Practical Implications and Recommendations for Action

Delisting
As a result of the Federal Constitutional Court’s judgment, the reasoning expounded in what had been the leading case up to such time, the German Federal Court of Justice’s “Macrotron” decision on delisting, ceased to have effect. Since the German Federal Constitutional Court did not place the increased transferability of a share under the protection of the constitutional guarantee of ownership, it is unclear whether the German Federal Court of Justice will continue to uphold its “Macrotron” case law and, if so, how it will justify this in the future. If one takes the grounds on which the German Federal Constitutional Court’s decision is based seriously (a delisting does not affect minority shareholders’ legal rights and titles in a legally relevant way), then there are strong reasons for reconsidering the “Macrotron” principles and for abandoning them in part or in whole. However, just a few months prior to the German Federal Constitutional Court’s judgment, the German Federal Court of Justice expressly confirmed the necessity for an offer of compensation in the case of a delisting (German Federal Court of Justice, ZIP 2011, 1708 –“Kässbohrer”).
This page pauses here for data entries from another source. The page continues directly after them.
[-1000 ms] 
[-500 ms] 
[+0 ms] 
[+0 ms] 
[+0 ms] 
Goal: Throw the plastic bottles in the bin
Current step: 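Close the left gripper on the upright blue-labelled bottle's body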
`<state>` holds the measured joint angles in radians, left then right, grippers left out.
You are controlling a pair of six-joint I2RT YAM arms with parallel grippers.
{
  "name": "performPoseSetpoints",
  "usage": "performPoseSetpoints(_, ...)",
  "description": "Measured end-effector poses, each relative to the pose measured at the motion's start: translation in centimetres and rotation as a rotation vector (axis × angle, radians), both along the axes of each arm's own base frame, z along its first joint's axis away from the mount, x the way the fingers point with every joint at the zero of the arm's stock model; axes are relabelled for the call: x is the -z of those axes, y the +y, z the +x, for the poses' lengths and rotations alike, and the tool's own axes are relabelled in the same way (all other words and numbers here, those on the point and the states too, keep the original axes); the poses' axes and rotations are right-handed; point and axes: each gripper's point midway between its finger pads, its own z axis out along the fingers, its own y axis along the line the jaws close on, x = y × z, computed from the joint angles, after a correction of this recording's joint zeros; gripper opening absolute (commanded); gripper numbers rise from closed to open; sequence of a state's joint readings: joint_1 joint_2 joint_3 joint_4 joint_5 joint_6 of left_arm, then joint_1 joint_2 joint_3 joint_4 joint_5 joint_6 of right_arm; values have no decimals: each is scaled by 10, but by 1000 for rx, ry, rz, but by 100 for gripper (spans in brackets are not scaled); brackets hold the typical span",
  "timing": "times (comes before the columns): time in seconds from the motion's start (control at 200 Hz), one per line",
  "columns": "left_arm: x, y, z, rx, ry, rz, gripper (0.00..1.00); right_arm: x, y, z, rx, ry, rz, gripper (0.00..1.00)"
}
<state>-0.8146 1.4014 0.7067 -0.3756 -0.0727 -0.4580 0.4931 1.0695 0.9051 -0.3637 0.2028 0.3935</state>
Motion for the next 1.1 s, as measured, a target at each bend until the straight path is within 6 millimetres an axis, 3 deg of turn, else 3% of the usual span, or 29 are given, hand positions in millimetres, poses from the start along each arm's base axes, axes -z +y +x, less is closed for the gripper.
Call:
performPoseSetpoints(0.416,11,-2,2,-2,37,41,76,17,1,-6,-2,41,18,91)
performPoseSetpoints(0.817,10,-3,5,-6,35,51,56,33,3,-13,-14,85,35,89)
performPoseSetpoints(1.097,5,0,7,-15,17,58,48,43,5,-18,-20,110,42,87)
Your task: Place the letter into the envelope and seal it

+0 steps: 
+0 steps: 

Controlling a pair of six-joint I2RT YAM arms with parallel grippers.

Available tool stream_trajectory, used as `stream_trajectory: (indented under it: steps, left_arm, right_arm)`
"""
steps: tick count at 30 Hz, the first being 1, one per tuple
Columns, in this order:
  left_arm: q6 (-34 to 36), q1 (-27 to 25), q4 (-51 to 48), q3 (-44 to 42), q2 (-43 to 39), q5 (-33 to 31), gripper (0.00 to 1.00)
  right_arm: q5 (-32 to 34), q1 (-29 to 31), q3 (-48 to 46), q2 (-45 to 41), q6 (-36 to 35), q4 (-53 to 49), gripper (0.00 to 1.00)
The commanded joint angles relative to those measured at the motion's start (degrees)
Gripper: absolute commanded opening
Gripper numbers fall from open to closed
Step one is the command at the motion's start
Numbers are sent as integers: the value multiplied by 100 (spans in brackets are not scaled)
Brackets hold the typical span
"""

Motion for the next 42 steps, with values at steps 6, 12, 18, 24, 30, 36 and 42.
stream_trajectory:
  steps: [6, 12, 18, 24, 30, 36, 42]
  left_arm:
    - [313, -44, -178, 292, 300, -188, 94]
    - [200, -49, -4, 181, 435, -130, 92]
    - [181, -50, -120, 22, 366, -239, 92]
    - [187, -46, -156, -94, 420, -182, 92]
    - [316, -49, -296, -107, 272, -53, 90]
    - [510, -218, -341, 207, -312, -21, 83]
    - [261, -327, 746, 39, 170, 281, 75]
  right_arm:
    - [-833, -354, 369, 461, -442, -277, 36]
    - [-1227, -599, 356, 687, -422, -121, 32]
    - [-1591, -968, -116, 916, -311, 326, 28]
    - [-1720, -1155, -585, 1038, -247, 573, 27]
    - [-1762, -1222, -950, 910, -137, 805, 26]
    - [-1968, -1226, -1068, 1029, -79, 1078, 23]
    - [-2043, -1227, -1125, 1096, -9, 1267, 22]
As far as upholding the “Macrotron” principles is concerned, it would also be possible for the German Federal Court of Justice to rely on a value-based decision by the legislature which, in connection with the enactment of the revised version of section 29(1) of the German Reorganization Act, expressly referred to the development of the law by the German Federal Court of Justice. As long as the German Federal Court of Justice does not expressly renounce the prerequisites for a delisting which it established through its judicial development of the law, it would be advisable for reasons of legal certainty not to delist a company without (i) a resolution adopted by the annual general meeting and (ii) an offer of compensation.

Downgrading
No offer of compensation has to be made to the minority shareholders where a company changes from trading on the organized market to a qualified segment of the open market on a German stock exchange and as to that consequently no reviewability in valuation proceedings is required. However, it still remains unclear after the German Federal Constitutional Court’s decision whether the consent of the annual general meeting is mandatory for a downgrading. Until this legal issue is decided by the German Federal Court of Justice, the question whether it is necessary for the annual general meeting to pass a respective resolution will remain open. According to our interpretation of the law, it would be reasonable not to require a resolution to be passed by the annual general meeting for a downgrading from the organized market to a quality segment of the open market; this would be in line with the decisions and arguments of the Munich Higher Regional Court and the Berlin Higher Regional Court. If, however, the existence of the necessary majority at the annual general meeting is certain, we would recommend that it be asked for its consent to a downgrading prior to the execution of the downgrading since there is still – in our opinion – a small degree of legal uncertainty.